Video 6 supporting material:

You can read more on this in the chapters on dermatitis (chapter 4) and urticaria (chapter3) in edderm101: core diseases. Chapter 4 in edderm101: core concepts provides a short overview of skin immunology (and see Video 9 in the Core Concepts series).

edderm101: video 7:

Drug rash: what do you mean? (< 5 mins)

Précis of the video

The term drug rash is useful, but it is also wonderfully vague. In many clinical situations what we want to know is ‘what type of drug rash’ are we looking at. The key here is not just to concentrate on the causative agent, but to think hard about the morphological pattern. If somebody develops a type I urticarial reaction to a penicillin, we have to worry about anaphylaxis. Similarly if somebody develops TEN, we are worried about the high case-fatality rate. On the other hand, a lichenoid rash from a drug, or a fixed drug eruption, whilst important, allows us to operate under a very different time scale.

Video 7 supporting material

Drug rashes are covered in edderm101: core diseases, chapter 9.

edderm101: video 8:

Psoriasis lecture part 1 (30 mins)

Précis of the video

This is very much a talkover of a standard PowerPoint style lecture. This is part 1. It covers closely the material in Chapter 1 edderm101, but there is more information in the text.

Video 8 supporting material

Psoriasis is covered in Chapter 1 of edderm101: core diseases

edderm101: video 9:

Psoriasis lecture part 2 (21 mins)

Précis of the video

This is very much a talkover of a standard PowerPoint style lecture. This is part 2. It covers closely the material in Chapter 1 edderm101, but there is more information in the text.

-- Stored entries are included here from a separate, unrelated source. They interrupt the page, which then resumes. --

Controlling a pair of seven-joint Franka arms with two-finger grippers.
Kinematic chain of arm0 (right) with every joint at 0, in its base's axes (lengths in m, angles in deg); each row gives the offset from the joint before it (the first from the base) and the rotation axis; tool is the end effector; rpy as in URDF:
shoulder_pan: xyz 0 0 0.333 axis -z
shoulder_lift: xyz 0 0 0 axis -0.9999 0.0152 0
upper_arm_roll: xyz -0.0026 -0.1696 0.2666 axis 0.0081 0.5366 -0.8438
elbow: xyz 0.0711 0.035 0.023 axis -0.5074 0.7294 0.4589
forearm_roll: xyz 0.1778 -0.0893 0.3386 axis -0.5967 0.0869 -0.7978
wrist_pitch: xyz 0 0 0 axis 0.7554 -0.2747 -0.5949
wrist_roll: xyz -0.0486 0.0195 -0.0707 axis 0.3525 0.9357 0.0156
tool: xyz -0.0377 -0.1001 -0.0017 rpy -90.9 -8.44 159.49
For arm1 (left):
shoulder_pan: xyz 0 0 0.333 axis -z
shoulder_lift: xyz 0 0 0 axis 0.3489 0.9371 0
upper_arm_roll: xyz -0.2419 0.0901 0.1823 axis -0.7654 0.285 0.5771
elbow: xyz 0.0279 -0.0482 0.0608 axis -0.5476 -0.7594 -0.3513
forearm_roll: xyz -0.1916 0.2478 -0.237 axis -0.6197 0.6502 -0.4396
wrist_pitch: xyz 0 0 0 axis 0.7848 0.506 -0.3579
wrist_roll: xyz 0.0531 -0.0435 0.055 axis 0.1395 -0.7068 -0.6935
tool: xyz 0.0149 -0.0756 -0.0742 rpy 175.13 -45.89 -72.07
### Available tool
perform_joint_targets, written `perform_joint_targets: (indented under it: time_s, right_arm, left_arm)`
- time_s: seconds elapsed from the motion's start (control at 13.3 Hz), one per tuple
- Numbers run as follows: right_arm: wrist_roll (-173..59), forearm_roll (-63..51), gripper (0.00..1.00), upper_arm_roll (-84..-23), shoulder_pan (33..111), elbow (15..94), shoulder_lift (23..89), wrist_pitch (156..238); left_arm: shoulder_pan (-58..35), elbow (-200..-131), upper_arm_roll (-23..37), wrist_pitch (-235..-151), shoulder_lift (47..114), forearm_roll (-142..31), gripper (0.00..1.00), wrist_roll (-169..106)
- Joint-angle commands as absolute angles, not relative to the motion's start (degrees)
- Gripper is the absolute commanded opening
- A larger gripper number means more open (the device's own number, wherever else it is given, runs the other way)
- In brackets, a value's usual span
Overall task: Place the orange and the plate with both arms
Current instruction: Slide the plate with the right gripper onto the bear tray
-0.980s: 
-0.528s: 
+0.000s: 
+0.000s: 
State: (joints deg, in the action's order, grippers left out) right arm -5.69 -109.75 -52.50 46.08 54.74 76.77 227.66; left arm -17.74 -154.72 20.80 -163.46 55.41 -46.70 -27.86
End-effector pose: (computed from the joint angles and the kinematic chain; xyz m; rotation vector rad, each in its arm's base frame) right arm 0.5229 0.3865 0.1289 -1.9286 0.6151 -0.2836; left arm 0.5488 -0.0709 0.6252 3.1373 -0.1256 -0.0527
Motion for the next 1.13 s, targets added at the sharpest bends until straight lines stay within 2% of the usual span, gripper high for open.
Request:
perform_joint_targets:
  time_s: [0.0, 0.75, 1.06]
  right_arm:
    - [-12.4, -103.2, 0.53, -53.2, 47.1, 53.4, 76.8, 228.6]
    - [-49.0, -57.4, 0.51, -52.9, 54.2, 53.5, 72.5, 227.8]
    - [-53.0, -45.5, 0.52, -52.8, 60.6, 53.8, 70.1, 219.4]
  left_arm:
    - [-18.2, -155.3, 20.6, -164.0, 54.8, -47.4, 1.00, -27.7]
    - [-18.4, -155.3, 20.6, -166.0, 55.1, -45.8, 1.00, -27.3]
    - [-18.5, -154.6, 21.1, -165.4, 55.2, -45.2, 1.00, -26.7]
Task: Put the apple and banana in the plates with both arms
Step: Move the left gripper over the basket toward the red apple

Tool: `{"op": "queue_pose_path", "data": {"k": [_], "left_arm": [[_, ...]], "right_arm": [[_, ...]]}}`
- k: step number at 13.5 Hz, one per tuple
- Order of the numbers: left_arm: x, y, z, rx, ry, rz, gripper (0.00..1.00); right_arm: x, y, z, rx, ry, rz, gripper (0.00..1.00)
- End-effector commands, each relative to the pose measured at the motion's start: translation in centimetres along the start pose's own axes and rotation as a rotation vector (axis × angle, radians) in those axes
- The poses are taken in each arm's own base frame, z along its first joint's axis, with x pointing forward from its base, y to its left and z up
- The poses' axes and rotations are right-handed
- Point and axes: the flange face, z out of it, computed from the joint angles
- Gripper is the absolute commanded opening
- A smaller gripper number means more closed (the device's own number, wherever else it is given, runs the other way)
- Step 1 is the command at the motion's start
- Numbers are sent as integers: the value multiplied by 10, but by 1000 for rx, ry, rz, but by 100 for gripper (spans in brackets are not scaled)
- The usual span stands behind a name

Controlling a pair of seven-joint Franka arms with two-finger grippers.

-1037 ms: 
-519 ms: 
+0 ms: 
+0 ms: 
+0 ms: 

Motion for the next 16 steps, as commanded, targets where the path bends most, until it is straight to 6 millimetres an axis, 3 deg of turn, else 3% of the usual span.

Video 9 supporting material

Psoriasis is covered in Chapter 1 of edderm101: core diseases

edderm101: video 10:

Acne lecture (32 mins)

Précis of the video

This is very much a talkover of a standard PowerPoint style lecture.  It covers closely the material in Chapter 1 edderm101, but there is more information in the text. I do not talk about acne inversa (which is covered in edderm101).